4. Work load falling on too few individuals
A common gripe in all amateur societies. Blame me too - with increasing family and work commitments I keep finding I have to back away from doing things. The situation seems to be much worse in Sydney where I would estimate 80% of the load falls on Barry, 19% on Harry [Edwards] and 1% on anyone else. A body like the Skeptics needs a diverse set of enthusiastic people as well as being to get a crowd together.
5. Skeptics have drifted away from "investigation" towards "critical thinking"
However the general public knows what we are all about. I am not sure if we should change our charter, since to do so would be interpreted by our enemies as "Ha! They don't dare investigate because they know they will come across the REAL TRUTH about (ufo's, creation, crystals, etc.)". Also the common meaning of the word "critical" is now something like "abusive". Strictly "to criticise" means more like "to discuss the good and bad aspects of", but only pedants like myself care about that. Maybe the Skeptics should "encourage a questioning attitude" ??
6. Two big jobs (National President and Editor) held by same person
Maybe because of a lack of volunteers. I doubt if many people can afford he time that either of these posts must require. I don't think that we need a National President at all, Barry can be NSW President with equal effect in NSW, thus freeing you and others to hold more independent-sounding posts in Victoria. The Press in Melbourne doesn't like to quote Sydney people, and I'm sure vice versa.
7. Barry is acting autocratically
Stories of what Barry [Williams] has said continue to shock me, especially as he holds two powerful posts. Barry can be identified with Australian Skeptics, but not to the extent that Mark Plummer (and Paul Kurtz in CSICOP) wanted to be. We should NOT have a personality cult around the President, cuddly though he may be. The sort of arrogance I object to includes:
- insisting on a disastrous venue for the 1994 convention;
- mismanaging the assignment of the 1995 convention;
- refusing to debate Harry [Edwards]' motion about magazine size;
- refusing control over editorial content of the magazine, and my favourite perennial one
- declining to send me the full membership list (which had at least two Victorian members with wrong postcodes) on the grounds that I hold another post in another Society.

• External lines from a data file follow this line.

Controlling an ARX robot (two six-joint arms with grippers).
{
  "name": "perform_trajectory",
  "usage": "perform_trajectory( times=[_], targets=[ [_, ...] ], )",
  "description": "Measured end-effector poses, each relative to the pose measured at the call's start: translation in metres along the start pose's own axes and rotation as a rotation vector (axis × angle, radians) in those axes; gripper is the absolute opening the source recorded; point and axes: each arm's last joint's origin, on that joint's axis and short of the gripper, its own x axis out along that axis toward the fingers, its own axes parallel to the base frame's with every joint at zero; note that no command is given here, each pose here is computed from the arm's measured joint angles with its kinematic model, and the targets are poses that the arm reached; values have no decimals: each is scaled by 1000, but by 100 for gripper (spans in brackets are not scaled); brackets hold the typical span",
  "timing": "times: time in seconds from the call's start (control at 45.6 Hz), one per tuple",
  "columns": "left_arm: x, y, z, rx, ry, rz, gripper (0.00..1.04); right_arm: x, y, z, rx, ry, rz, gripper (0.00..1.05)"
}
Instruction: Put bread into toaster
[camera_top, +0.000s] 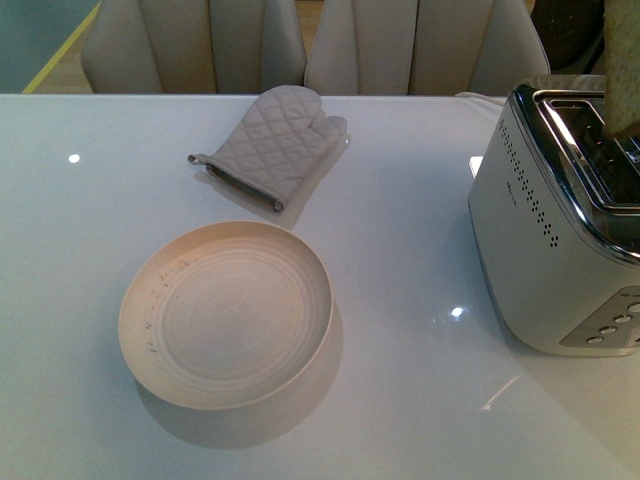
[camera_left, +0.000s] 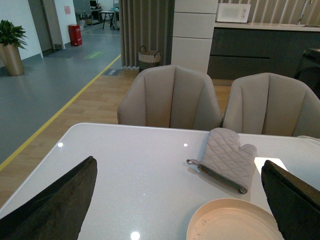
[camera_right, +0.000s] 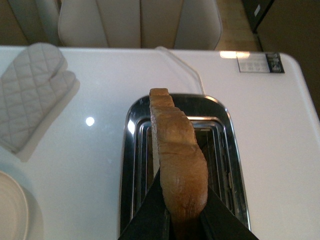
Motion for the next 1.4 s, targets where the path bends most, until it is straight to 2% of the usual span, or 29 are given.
perform_trajectory(
  times=[0.351,0.482,0.701,0.811,1.008,1.052,1.161,1.227,1.293,1.402],
  targets=[
    [0,0,0,0,0,0,98,24,7,-32,-15,185,3,4],
    [0,0,0,0,0,0,98,37,9,-31,-3,231,-7,5],
    [0,0,0,0,0,0,98,50,8,-42,9,241,-24,40],
    [0,0,0,0,0,0,98,48,4,-40,22,211,-42,54],
    [0,0,0,0,0,0,98,-6,-14,-22,108,-21,-38,93],
    [0,0,0,0,0,0,98,-21,-17,-21,122,-77,-53,97],
    [0,0,0,0,0,0,98,-51,-25,-25,143,-202,-73,94],
    [0,0,0,0,0,0,98,-67,-29,-34,125,-382,22,84],
    [0,0,0,0,0,0,98,-78,-31,-47,109,-525,56,72],
    [0,0,0,0,0,0,98,-79,-38,-81,85,-531,74,48]
  ],
)
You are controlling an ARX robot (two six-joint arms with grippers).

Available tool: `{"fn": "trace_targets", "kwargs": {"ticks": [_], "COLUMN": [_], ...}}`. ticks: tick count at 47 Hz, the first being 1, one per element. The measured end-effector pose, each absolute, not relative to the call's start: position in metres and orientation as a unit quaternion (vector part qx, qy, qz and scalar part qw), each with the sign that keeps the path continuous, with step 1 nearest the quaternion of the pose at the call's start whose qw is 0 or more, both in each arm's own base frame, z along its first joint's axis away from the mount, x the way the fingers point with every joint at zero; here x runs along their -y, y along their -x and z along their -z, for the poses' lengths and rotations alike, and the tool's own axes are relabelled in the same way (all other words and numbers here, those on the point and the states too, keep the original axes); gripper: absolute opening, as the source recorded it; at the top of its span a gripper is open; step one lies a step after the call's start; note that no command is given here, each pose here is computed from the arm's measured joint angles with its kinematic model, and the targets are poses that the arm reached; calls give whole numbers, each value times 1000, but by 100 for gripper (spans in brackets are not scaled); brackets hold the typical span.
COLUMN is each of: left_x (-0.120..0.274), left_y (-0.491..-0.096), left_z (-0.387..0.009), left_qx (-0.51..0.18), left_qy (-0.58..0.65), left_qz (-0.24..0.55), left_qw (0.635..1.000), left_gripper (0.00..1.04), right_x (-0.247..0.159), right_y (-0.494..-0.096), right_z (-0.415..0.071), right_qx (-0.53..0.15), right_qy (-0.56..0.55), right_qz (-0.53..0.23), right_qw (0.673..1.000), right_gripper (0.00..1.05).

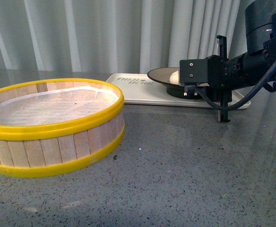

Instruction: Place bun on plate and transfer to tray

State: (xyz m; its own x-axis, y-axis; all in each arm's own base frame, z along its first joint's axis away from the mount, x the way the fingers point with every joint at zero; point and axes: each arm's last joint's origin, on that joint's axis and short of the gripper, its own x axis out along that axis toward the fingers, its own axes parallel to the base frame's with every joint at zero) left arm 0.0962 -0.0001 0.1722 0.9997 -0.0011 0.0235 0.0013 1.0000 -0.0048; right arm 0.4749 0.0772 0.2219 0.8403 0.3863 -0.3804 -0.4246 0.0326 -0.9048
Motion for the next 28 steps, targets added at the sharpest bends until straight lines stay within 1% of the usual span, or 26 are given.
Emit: {"fn": "trace_targets", "kwargs": {"ticks": [1, 5, 9, 19, 22, 23, 24, 28], "left_x": [0, 0, 0, 0, 0, 0, 0, 0], "left_y": [-96, -96, -96, -96, -96, -96, -96, -96], "left_z": [-172, -172, -172, -172, -172, -172, -172, -172], "left_qx": [12, 12, 12, 12, 12, 12, 12, 12], "left_qy": [2, 2, 2, 2, 2, 2, 2, 2], "left_qz": [1, 1, 1, 1, 1, 1, 1, 1], "left_qw": [1000, 1000, 1000, 1000, 1000, 1000, 1000, 1000], "left_gripper": [98, 98, 98, 98, 98, 98, 98, 98], "right_x": [-77, -77, -76, -74, -75, -75, -74, -71], "right_y": [-474, -470, -465, -441, -425, -421, -413, -388], "right_z": [-223, -227, -231, -248, -258, -261, -266, -284], "right_qx": [-14, -13, -12, -5, 4, 7, 7, 4], "right_qy": [634, 626, 622, 599, 578, 573, 559, 509], "right_qz": [-281, -281, -280, -288, -286, -283, -280, -242], "right_qw": [720, 727, 731, 747, 765, 769, 781, 826], "right_gripper": [26, 40, 49, 78, 92, 95, 98, 95]}}
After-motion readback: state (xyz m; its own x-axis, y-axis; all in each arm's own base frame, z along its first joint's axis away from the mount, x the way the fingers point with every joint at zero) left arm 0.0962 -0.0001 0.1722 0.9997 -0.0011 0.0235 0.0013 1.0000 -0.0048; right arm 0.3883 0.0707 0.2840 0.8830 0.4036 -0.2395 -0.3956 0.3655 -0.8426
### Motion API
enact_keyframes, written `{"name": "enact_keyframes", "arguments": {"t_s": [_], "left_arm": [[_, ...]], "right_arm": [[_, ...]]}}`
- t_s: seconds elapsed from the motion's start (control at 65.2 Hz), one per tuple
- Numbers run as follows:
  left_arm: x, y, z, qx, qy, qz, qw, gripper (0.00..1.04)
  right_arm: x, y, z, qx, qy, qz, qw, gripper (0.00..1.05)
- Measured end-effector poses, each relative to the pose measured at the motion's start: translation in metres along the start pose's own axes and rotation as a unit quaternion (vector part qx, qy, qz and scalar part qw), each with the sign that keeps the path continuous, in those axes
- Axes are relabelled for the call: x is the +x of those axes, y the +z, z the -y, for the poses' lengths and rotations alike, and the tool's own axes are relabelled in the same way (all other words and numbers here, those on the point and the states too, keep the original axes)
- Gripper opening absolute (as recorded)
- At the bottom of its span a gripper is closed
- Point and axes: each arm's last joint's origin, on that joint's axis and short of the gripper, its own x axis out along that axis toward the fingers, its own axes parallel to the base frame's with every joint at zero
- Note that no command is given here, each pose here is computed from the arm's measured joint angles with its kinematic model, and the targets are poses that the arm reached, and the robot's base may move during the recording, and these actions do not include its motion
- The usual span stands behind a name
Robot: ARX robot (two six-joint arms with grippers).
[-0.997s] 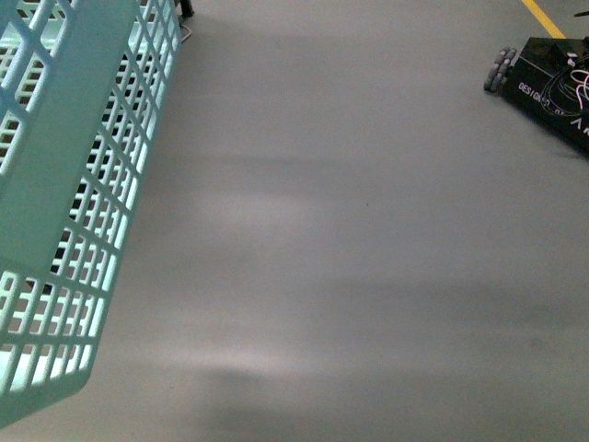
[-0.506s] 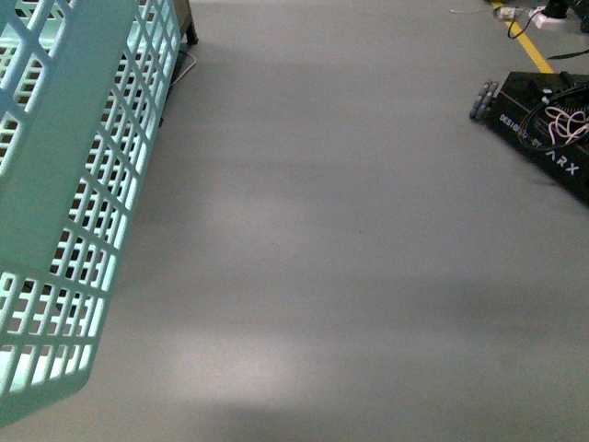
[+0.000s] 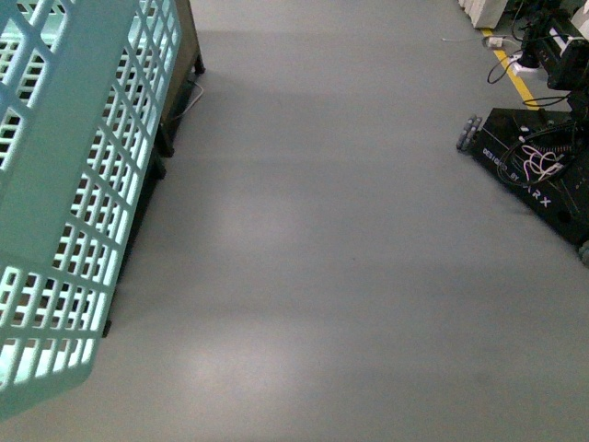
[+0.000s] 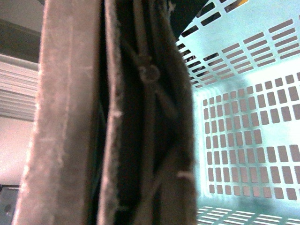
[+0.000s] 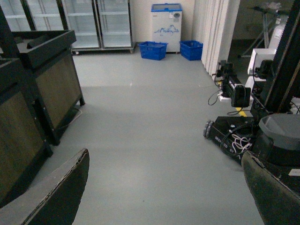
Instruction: Pick mango and avocado into basket
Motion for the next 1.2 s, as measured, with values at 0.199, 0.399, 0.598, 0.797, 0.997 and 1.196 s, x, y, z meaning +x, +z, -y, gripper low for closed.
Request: {"name": "enact_keyframes", "arguments": {"t_s": [0.199, 0.399, 0.598, 0.797, 0.997, 1.196], "left_arm": [[0.0, 0.0, 0.0, 0.0, 0.0, 0.0, 1.0, 0.15], [-0.0002, 0.0, 0.0001, 0.0, 0.0, 0.0, 1.0, 0.15], [-0.0003, -0.0001, 0.0002, 0.0, -0.001, -0.001, 1.0, 0.15], [-0.0003, -0.0013, 0.0002, -0.003, -0.001, -0.011, 1.0, 0.15], [-0.0003, -0.0005, 0.0002, -0.001, -0.001, -0.001, 1.0, 0.15], [-0.0001, -0.0004, 0.0001, -0.001, 0.0, -0.001, 1.0, 0.15]], "right_arm": [[0.0, 0.0, 0.0, 0.0, 0.0, 0.0, 1.0, 0.96], [0.0, 0.0, 0.0, 0.0, 0.0, 0.0, 1.0, 0.96], [0.0, 0.0, 0.0001, 0.0, -0.002, 0.0, 1.0, 0.96], [0.0, 0.0, 0.0001, 0.0, -0.002, 0.0, 1.0, 0.96], [0.0, -0.0001, 0.0, 0.0, 0.0, 0.0, 1.0, 0.96], [0.0, 0.0001, 0.0, 0.0, -0.001, 0.001, 1.0, 0.96]]}}
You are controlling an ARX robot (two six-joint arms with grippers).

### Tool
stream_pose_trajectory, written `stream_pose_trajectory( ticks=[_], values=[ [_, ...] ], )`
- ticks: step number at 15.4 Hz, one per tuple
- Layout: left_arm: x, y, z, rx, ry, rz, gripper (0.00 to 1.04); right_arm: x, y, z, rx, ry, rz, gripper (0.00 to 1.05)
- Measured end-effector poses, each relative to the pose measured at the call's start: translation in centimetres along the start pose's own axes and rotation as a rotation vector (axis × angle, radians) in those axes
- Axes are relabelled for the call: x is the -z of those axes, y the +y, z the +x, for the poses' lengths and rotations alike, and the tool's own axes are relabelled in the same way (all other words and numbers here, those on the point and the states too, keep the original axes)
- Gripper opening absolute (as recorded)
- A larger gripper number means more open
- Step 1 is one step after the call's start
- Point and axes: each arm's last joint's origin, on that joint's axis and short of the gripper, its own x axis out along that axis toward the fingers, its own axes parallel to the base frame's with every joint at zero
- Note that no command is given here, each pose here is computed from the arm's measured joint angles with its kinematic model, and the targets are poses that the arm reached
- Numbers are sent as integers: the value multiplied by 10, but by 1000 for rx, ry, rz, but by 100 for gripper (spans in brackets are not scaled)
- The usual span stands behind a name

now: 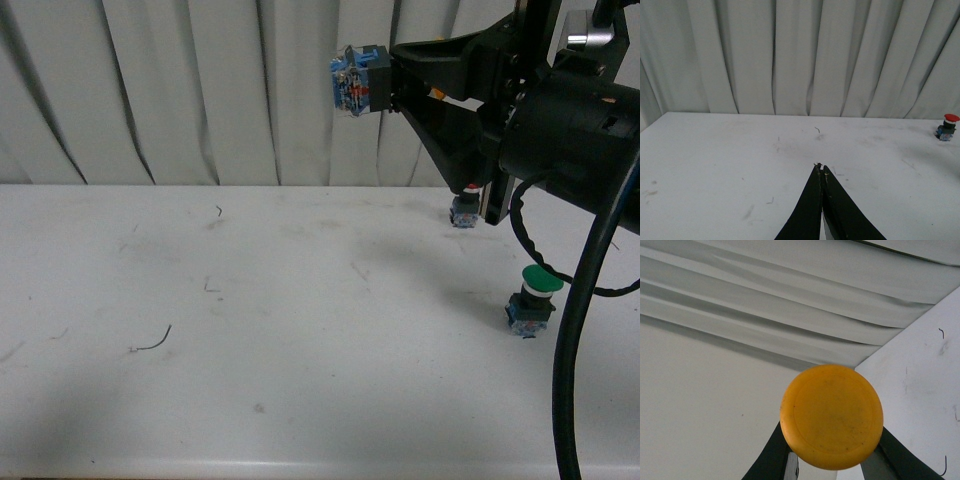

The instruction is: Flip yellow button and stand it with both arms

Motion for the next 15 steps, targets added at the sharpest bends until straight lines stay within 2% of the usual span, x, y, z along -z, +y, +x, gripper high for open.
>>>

8. Presentation of the magazine
This is low on my list of concerns because I am aware that the presentation has improved since Barry took it over. Also, the magazine is (or should be) renowned for its content, not its cover. I can easily believe that hard-paper, coloured covers are within reach, as are alternative ways of wrapping it for mailing. But overall I like the format and layout generally. It is unrealistic to try to sell it through newsagents (we would need to print many more copies for that to be worthwhile; Dick Smith would advise, or better still, I can ask my mate Lyle Rumble of Southern Sky astronomy magazine, who has recently done this).
9. Content of the magazine
Again low on my list because I think its not too bad. There are a lot of good articles but there have been some shonky ones, which ought to have been weeded out by an editorial committee, had one existed.
There are still too many typos and misprints (although nowhere near as bad as when Tim Mendham was editor) to allow me to show off articles with pride as something the Skeptics are doing.